Artículo 40. Cuando se enajenen activos de carácter permanente destinados a la producción del enriquecimiento, el monto de los costos de dichos activos, se disminuirá en atención al total de la depreciación o amortización acumulada hasta la fecha de la enajenación.

Parágrafo Único. Son activos de carácter permanente destinados a la producción del enriquecimiento, los bienes corporales e incorporales adquiridos o producidos para el uso de la propia empresa, no señalados para la venta y situados en el país, tales como los inmuebles, maquinarias, equipos y unidades de transporte; los bienes construidos o instalados con el mismo fin, como refinerías, plantas eléctricas y demás instalaciones similares y los valores pagados o asumidos representativos de plusvalías, marcas, patentes de inversión y demás bienes intangibles semejantes que tengan el carácter de inversiones.

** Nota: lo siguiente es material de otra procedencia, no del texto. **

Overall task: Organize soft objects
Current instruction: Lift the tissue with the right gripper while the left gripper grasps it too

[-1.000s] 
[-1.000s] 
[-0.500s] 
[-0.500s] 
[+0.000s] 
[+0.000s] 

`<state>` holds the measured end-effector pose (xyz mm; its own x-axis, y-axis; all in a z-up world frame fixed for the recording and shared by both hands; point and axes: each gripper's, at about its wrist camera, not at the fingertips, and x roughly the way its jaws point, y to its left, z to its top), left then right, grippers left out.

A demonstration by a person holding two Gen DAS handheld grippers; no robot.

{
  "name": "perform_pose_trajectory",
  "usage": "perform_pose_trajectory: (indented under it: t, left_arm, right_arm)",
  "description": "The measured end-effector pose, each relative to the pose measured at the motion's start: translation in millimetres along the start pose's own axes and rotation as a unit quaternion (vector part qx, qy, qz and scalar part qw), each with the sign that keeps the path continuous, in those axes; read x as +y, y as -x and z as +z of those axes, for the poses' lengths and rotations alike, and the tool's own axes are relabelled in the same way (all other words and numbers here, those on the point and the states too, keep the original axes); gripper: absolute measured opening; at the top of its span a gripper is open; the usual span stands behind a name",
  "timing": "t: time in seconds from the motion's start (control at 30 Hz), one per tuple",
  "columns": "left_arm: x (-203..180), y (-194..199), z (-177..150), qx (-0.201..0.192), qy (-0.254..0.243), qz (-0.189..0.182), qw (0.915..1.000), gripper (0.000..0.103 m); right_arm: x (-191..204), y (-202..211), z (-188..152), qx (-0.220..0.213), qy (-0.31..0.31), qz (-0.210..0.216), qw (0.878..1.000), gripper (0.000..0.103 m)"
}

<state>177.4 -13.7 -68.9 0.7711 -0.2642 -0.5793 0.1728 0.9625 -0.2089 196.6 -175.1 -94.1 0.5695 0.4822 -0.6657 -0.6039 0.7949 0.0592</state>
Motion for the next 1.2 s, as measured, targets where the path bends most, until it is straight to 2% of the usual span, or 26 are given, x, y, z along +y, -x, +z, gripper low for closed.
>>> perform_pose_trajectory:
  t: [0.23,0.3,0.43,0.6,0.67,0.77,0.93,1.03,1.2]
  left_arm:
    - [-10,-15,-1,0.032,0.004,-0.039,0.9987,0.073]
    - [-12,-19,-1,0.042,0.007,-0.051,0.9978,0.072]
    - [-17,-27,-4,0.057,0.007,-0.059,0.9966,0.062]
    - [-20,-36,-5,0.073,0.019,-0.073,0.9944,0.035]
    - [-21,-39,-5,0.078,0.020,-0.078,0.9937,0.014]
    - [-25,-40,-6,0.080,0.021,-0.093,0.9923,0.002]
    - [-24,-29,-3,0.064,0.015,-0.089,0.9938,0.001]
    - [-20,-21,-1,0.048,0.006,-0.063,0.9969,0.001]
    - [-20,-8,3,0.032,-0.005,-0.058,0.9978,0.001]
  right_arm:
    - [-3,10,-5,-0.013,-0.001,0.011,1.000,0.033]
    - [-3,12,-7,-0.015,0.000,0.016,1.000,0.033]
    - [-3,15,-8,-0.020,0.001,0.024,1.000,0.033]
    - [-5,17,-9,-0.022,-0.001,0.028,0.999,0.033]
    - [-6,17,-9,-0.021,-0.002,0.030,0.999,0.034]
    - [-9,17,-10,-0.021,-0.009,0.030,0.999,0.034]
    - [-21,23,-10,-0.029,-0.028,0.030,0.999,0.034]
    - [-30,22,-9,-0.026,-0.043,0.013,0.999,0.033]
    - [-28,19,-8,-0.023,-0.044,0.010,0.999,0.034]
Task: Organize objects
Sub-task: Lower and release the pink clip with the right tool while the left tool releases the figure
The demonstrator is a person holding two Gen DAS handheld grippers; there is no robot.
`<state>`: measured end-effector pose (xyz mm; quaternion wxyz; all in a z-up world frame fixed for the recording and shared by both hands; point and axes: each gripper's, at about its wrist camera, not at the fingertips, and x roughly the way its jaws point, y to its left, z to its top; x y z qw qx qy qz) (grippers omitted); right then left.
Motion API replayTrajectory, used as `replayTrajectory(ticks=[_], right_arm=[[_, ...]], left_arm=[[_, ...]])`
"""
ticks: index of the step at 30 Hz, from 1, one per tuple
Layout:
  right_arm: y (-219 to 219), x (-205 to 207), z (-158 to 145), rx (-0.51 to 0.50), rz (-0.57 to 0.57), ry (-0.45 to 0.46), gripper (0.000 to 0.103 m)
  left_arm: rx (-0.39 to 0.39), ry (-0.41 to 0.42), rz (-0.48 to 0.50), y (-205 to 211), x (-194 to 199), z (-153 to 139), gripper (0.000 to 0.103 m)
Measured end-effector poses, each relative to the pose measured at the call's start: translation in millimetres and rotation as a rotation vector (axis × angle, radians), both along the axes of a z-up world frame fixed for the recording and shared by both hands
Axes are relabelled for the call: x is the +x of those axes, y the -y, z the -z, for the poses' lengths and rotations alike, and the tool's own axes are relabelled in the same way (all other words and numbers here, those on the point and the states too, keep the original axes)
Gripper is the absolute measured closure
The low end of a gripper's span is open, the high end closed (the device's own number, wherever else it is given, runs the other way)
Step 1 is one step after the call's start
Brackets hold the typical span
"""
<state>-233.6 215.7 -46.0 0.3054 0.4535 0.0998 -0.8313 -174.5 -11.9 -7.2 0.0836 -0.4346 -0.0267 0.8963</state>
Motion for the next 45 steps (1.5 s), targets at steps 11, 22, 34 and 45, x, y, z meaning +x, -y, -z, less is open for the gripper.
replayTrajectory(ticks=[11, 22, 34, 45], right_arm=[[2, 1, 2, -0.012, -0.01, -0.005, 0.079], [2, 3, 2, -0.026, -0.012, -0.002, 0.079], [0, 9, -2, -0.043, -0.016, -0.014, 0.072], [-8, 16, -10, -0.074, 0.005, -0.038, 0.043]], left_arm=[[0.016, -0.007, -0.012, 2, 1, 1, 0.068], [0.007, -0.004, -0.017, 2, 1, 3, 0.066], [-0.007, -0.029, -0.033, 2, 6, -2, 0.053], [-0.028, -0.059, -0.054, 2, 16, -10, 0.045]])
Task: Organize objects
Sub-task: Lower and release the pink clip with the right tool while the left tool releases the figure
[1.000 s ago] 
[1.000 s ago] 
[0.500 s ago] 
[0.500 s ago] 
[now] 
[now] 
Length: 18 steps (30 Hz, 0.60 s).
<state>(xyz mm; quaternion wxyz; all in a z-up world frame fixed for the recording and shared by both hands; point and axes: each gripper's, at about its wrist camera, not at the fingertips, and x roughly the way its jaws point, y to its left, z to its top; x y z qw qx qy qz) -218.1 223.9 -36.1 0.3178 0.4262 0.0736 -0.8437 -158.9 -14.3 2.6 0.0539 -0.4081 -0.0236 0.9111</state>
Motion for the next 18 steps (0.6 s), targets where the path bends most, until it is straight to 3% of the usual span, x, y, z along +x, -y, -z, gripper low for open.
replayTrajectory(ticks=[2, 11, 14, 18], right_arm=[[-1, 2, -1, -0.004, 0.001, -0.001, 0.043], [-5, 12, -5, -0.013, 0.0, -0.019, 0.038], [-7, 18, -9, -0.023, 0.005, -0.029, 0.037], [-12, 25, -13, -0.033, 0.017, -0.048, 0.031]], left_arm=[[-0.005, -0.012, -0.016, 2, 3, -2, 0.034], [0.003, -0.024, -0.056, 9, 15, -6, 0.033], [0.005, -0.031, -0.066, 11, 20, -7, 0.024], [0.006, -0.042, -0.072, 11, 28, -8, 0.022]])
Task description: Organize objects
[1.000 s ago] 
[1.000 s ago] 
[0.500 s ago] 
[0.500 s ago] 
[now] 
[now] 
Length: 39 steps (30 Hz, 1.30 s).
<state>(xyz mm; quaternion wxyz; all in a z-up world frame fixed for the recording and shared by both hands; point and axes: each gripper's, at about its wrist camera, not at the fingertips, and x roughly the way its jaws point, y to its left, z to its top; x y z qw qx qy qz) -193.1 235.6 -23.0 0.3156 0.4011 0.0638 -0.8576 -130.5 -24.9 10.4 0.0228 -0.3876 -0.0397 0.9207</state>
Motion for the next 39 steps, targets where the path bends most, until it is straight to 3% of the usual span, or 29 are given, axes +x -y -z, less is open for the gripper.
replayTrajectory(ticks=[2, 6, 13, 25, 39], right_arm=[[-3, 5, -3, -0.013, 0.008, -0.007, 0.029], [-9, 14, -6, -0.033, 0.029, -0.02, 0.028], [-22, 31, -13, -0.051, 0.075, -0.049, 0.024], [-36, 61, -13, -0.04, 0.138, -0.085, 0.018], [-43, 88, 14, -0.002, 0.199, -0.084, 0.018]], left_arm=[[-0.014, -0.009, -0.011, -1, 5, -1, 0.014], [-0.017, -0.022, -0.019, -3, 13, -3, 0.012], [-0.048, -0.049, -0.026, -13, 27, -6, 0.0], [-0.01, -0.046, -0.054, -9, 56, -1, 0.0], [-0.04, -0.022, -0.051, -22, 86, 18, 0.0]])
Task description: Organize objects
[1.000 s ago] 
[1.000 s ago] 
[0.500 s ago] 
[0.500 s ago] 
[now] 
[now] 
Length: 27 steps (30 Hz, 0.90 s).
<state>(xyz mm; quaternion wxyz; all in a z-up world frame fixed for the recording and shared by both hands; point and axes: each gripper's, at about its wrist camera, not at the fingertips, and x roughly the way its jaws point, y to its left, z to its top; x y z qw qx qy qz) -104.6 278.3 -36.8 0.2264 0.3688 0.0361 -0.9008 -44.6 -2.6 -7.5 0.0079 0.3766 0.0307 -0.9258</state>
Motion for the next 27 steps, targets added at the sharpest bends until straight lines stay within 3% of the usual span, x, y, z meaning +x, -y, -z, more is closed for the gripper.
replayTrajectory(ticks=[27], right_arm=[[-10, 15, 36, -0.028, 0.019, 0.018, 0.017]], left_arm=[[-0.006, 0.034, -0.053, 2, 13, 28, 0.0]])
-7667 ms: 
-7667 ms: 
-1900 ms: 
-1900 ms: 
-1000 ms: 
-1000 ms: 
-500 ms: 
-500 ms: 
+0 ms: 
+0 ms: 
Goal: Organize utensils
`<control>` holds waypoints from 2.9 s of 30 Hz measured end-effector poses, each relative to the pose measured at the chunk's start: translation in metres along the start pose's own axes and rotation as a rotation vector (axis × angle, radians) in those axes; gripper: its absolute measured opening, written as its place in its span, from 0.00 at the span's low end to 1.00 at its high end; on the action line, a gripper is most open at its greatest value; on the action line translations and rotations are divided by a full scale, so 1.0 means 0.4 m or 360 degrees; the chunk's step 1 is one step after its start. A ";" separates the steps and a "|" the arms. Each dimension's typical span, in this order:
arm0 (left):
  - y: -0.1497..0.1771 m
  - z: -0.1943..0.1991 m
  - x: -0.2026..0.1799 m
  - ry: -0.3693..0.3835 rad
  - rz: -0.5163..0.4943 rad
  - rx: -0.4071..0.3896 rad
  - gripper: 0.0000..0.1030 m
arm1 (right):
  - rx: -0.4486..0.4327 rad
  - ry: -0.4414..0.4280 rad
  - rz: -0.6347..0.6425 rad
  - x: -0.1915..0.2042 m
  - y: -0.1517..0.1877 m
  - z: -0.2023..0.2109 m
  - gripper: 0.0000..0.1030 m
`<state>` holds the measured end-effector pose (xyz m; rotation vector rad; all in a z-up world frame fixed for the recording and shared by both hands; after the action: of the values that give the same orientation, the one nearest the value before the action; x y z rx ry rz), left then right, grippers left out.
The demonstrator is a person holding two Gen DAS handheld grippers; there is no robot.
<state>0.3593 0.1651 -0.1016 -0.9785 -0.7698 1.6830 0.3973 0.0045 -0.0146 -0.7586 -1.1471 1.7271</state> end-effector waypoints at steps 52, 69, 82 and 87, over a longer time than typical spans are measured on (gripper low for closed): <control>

Asimismo, se considerarán como activos de carácter permanente los bienes muebles del contribuyente no señalados para la venta, destinados a la producción de enriquecimientos en virtud de su uso o goce por terceros.
Los inmuebles, en todo caso, deberán estar destinados a la actividad productiva del contribuyente.
A los costos de los bienes a que se contrae este artículo, construidos o instalados en el país, se le sumarán las partidas correspondientes a la planificación, diseño, mano de obra y otros gastos necesarios para la construcción e instalación.